TEHERAN: Voici les principaux points du protocole d'accord signé entre les Etats-Unis et l'Iran pour mettre fin à la guerre au Moyen-orient, dont le contenu a été rendu public par Washington et Téhéran:

Cessation permanente des hostilités 

Les Etats-Unis, l'Iran et leurs alliés respectifs "déclarent la cessation immédiate et permanente des opérations militaires sur tous les fronts, y compris au Liban".

Ils s'engagent "à ne pas initier de guerre ou d'opération militaire l'un contre l'autre et à s'abstenir de la menace ou de l'usage de la force l'un contre l'autre, tout en garantissant l'intégrité territoriale et la souveraineté du Liban".

Accord final sous 60 jours 

L'Iran et les Etats-Unis "s'engagent à négocier et à conclure l'accord final dans un délai maximum de 60 jours, extensible d'un commun accord".

Levée du blocus naval américain 

Les Etats-Unis commenceront "immédiatement" à lever leur blocus des ports iraniens qu'ils avaient mis en place le 13 avril, et y mettront complètement fin dans un délai de 30 jours.

Les Etats-Unis s'engagent en outre "à retirer leurs forces des abords de la République islamique d'Iran dans les 30 jours suivant l'accord final".
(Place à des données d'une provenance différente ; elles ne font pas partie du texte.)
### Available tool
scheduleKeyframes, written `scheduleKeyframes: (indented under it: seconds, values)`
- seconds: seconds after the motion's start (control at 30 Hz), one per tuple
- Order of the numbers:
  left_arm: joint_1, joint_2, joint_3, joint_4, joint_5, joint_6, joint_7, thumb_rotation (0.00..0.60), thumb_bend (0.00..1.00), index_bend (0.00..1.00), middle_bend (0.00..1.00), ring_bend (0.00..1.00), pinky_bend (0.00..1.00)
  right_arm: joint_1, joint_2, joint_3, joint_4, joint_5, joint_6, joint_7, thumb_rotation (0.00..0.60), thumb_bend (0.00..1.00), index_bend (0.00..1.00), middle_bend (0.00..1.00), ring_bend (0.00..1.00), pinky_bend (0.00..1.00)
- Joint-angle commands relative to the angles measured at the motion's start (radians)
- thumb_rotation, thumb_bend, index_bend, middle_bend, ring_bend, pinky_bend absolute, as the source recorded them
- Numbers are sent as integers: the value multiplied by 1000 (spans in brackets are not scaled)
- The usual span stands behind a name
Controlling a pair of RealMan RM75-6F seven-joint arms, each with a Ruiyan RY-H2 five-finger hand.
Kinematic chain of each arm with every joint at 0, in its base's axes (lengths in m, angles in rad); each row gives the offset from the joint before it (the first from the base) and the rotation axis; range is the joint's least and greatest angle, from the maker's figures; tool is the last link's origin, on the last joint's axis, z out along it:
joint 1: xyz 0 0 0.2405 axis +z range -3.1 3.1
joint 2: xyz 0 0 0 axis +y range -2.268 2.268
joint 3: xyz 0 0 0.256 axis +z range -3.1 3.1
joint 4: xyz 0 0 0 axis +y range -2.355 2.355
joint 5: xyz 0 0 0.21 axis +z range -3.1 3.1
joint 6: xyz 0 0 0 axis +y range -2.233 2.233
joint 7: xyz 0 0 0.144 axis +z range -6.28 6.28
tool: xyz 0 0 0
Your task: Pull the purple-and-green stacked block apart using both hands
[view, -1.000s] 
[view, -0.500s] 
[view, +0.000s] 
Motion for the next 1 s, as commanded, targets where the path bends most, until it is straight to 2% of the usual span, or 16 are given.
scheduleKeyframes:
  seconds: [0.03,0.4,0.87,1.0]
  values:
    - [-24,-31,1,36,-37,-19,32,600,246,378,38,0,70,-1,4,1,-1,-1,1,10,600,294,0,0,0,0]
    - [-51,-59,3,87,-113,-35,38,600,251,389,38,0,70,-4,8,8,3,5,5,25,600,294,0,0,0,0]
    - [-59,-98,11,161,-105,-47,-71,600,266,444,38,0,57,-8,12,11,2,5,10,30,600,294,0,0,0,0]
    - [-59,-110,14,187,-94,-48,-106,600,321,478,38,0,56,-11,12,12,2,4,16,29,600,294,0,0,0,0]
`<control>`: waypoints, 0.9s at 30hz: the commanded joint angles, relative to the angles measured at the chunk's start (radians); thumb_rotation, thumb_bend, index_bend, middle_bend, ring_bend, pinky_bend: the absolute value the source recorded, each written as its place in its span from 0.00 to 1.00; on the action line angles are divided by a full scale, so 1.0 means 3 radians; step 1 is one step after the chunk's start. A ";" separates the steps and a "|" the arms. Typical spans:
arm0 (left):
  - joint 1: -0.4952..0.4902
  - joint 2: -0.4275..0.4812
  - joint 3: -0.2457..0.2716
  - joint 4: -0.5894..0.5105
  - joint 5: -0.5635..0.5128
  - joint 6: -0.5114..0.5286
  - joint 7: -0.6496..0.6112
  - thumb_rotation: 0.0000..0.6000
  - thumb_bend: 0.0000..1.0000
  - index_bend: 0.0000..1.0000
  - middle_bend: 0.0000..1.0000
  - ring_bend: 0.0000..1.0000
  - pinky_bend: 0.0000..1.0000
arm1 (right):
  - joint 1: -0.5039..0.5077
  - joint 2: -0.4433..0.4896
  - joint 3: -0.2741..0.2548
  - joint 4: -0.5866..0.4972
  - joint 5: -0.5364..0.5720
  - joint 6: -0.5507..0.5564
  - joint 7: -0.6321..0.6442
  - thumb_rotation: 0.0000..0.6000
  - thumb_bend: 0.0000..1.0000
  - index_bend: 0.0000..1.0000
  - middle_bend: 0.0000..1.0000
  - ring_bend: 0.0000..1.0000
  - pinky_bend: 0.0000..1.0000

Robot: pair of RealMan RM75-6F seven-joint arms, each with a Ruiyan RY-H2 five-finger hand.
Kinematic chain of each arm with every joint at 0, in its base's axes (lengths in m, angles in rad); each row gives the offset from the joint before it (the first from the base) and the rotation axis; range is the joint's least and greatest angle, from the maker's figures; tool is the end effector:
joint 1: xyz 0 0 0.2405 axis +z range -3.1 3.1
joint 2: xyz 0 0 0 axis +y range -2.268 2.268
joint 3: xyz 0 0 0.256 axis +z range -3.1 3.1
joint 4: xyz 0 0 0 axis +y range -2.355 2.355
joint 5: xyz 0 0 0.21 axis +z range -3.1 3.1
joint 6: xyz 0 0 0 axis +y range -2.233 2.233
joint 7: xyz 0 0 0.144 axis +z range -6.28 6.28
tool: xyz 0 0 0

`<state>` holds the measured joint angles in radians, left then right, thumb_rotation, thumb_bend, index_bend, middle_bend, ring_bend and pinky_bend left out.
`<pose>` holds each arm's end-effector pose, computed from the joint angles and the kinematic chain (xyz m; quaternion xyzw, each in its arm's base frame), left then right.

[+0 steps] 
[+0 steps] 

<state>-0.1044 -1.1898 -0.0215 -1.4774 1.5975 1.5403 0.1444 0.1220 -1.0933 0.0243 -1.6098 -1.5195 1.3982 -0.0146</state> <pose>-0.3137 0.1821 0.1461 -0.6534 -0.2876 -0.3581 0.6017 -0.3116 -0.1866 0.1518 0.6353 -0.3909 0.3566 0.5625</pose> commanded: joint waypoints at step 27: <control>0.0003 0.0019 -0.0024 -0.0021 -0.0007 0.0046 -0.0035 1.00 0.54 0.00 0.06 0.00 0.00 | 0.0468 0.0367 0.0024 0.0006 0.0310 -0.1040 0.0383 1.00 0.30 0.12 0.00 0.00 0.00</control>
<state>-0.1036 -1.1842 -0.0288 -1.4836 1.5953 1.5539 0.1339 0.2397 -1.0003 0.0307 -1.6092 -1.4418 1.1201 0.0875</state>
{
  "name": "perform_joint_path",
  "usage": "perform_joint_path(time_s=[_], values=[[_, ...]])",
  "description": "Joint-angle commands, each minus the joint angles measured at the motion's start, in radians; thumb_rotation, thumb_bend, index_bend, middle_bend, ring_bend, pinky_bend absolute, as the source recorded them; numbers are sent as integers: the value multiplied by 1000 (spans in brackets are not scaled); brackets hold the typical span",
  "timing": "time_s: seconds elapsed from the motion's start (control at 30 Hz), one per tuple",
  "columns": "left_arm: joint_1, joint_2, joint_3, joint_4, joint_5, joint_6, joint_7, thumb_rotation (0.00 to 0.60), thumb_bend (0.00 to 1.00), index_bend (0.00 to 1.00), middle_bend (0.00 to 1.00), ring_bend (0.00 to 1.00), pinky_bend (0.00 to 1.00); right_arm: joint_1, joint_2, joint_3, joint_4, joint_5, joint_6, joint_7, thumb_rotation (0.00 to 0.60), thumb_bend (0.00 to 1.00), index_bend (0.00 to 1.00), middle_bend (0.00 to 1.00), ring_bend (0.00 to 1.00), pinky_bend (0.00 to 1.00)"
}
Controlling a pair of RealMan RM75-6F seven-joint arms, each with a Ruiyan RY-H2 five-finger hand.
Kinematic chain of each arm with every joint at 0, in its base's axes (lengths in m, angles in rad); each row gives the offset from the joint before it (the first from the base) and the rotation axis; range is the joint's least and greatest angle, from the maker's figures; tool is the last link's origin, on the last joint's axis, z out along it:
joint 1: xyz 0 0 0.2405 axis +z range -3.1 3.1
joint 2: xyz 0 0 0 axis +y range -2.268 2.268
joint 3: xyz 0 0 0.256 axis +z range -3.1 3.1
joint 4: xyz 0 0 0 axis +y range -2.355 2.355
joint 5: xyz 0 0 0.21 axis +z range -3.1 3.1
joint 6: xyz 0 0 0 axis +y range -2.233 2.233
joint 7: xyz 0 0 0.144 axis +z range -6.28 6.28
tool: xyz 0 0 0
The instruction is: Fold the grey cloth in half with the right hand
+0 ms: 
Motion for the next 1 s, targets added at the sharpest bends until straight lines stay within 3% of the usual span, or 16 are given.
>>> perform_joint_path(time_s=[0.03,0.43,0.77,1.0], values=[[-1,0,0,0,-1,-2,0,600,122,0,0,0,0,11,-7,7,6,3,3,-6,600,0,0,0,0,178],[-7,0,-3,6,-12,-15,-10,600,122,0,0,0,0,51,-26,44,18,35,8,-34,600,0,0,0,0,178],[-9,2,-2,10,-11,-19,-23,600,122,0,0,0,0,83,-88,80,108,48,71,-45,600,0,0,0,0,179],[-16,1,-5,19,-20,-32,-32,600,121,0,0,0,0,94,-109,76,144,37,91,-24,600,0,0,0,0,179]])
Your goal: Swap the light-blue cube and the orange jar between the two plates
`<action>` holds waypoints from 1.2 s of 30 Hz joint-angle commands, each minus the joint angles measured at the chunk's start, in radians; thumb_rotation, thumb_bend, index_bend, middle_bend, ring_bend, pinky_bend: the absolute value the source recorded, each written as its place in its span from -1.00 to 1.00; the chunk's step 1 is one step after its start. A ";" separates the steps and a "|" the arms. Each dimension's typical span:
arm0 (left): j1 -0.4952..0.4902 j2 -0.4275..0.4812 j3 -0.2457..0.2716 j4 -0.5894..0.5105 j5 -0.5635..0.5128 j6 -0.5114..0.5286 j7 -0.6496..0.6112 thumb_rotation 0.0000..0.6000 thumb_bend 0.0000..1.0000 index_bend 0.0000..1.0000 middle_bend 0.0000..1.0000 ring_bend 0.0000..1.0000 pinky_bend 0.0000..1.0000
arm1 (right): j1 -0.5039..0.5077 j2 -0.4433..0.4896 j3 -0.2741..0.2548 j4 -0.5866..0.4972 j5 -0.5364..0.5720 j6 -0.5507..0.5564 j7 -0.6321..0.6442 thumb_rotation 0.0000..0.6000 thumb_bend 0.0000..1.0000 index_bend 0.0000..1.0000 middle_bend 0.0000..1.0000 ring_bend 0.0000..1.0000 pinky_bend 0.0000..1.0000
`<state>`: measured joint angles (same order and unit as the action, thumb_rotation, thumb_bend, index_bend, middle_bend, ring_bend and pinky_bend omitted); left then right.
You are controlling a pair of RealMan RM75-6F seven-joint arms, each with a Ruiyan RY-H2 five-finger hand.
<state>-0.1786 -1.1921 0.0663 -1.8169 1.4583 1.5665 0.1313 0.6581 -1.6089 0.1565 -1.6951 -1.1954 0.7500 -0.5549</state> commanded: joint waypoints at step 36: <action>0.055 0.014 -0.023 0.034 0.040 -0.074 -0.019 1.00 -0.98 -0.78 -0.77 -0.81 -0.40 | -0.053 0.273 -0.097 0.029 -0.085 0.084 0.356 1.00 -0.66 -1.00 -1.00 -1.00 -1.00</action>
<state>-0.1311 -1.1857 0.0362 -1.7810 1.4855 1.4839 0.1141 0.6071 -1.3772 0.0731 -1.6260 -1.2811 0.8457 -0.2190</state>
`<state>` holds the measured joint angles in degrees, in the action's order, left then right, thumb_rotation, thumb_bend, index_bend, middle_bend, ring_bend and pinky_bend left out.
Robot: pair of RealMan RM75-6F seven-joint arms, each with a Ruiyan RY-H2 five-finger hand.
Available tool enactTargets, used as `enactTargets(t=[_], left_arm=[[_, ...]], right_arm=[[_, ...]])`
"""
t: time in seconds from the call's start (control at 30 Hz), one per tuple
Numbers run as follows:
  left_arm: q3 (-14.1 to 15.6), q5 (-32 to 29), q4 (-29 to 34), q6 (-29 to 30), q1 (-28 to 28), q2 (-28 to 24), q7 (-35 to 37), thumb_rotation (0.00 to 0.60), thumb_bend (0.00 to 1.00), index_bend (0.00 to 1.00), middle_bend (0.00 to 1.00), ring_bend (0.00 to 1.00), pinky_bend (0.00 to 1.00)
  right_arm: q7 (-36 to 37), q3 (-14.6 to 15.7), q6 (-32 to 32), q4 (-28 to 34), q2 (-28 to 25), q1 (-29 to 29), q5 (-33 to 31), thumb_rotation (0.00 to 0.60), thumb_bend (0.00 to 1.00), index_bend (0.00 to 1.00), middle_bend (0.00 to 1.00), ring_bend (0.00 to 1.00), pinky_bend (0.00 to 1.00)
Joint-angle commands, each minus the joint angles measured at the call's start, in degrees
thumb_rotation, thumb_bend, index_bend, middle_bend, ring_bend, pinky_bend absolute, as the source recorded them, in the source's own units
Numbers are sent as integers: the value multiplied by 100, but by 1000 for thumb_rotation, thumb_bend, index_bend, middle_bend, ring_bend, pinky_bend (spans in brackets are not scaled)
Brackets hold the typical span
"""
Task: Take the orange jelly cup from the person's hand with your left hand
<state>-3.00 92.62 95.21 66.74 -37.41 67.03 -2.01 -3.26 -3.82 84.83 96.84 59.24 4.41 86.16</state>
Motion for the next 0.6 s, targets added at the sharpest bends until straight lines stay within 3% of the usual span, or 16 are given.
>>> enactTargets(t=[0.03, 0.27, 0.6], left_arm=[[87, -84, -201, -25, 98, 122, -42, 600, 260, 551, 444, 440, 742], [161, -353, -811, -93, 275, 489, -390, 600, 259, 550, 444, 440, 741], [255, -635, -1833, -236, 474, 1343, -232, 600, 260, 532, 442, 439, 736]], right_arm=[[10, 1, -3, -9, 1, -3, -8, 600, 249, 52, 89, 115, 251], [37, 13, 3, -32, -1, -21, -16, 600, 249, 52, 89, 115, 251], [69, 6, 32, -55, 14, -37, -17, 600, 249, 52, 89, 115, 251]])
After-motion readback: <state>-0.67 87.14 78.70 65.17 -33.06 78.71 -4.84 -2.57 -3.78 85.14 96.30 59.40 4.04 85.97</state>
Réouverture du détroit d'Ormuz 

L'Iran s'engage à "assurer la sécurité du passage des navires commerciaux, sans frais pendant 60 jours uniquement, du golfe Persique vers la mer d'Oman, et inversement. Le trafic des navires commerciaux commencera immédiatement" et sera pleinement rétabli dans un délai de 30 jours, une fois le détroit d'Ormuz déminé.

Plan de 300 milliards de dollars pour l'Iran 

Les Etats-Unis et leurs partenaires régionaux élaboreront un plan "d'un montant d'au moins 300 milliards de dollars, destiné à la reconstruction et au développement économique" de l'Iran.

Levée des sanctions 

Les Etats-Unis "s'engagent à mettre fin à tous les types de sanctions" unilatérales et internationales contre l'Iran, selon un calendrier qui sera convenu dans l'accord final.

En attendant, les Etats-Unis "s'engagent à rendre pleinement disponibles et utilisables les fonds et avoirs de la République islamique d'Iran gelés ou soumis à des restrictions dès la mise en œuvre du présent protocole d'accord".

De façon immédiate et jusqu'à la levée des sanctions, le département du Trésor américain délivrera "des dérogations pour l'exportation de pétrole brut iranien, de produits pétroliers et dérivés, ainsi que pour tous les services associés, y compris les transactions bancaires, les assurances, le transport, etc".

Nucléaire 

L'Iran réaffirme qu'il "ne se procurera ni ne développera d'armes nucléaires".

Le sort de l'uranium enrichi accumulé par l'Iran sera réglé "selon un mécanisme qui sera convenu mutuellement (...) la méthodologie a minima consistant en une méthode de dilution sur place sous la supervision de l'AIEA" (Agence internationale de l'énergie atomique).

En attendant cet accord final, l'Iran "maintiendra le statu quo actuel de son programme nucléaire", et les Etats-Unis "n'imposeront aucune nouvelle sanction et ne déploieront pas de forces supplémentaires dans la région".

Signature 

Selon le Premier ministre pakistanais Shehbaz Sharif, dont la médiation a été cruciale, l'accord a été signé électroniquement et à distance jeudi, heure d'Islamabad, par les présidents iranien Massoud Pezeshkian et américain Donald Trump.

Une cérémonie de signature est confirmée vendredi en Suisse "pour commémorer cet événement marquant et donner le coup d'envoi des discussions techniques".

Résolution de l'ONU 

L'accord final sera entériné par une résolution contraignante du Conseil de sécurité de l'ONU.